=== AVAILABLE DATA ===

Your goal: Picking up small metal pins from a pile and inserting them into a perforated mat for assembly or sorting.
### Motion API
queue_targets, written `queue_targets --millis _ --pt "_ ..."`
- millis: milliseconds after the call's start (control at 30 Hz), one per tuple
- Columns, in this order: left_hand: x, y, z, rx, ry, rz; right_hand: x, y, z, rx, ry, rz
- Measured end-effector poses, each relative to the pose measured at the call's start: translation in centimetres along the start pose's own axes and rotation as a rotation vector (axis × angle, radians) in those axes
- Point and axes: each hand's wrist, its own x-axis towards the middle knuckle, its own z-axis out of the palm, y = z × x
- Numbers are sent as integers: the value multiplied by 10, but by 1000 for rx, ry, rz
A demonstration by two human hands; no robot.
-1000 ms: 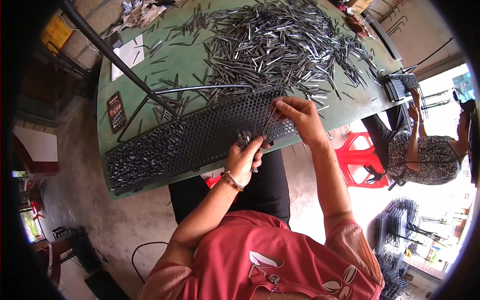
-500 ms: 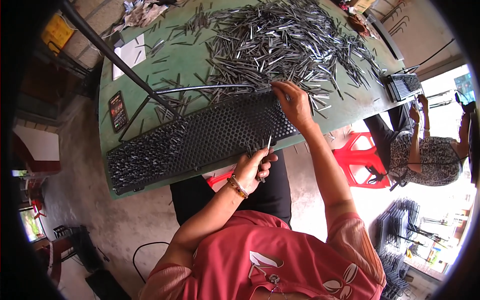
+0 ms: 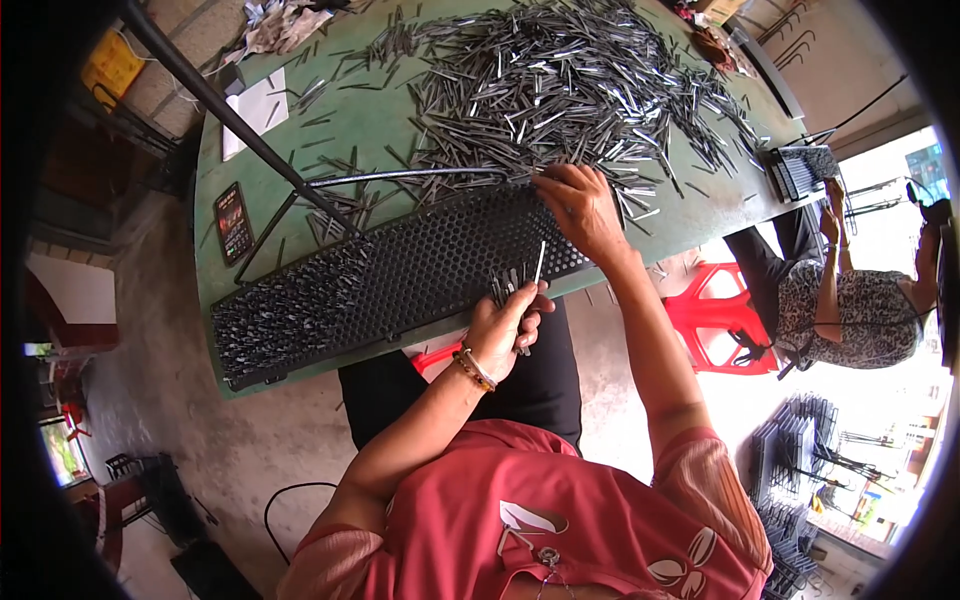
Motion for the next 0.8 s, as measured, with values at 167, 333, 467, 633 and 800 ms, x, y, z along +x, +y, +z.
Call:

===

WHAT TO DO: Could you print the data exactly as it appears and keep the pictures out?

ANSWER SECTION:
Your goal: Picking up small metal pins from a pile and inserting them into a perforated mat for assembly or sorting.
### Motion API
queue_targets, written `queue_targets --millis _ --pt "_ ..."`
- millis: milliseconds after the call's start (control at 30 Hz), one per tuple
- Columns, in this order: left_hand: x, y, z, rx, ry, rz; right_hand: x, y, z, rx, ry, rz
- Measured end-effector poses, each relative to the pose measured at the call's start: translation in centimetres along the start pose's own axes and rotation as a rotation vector (axis × angle, radians) in those axes
- Point and axes: each hand's wrist, its own x-axis towards the middle knuckle, its own z-axis out of the palm, y = z × x
- Numbers are sent as integers: the value multiplied by 10, but by 1000 for rx, ry, rz
A demonstration by two human hands; no robot.
-1000 ms: 
-500 ms: 
+0 ms: 
Motion for the next 0.8 s, as measured, with values at 167, 333, 467, 633 and 800 ms, x, y, z along +x, +y, +z.
Call:

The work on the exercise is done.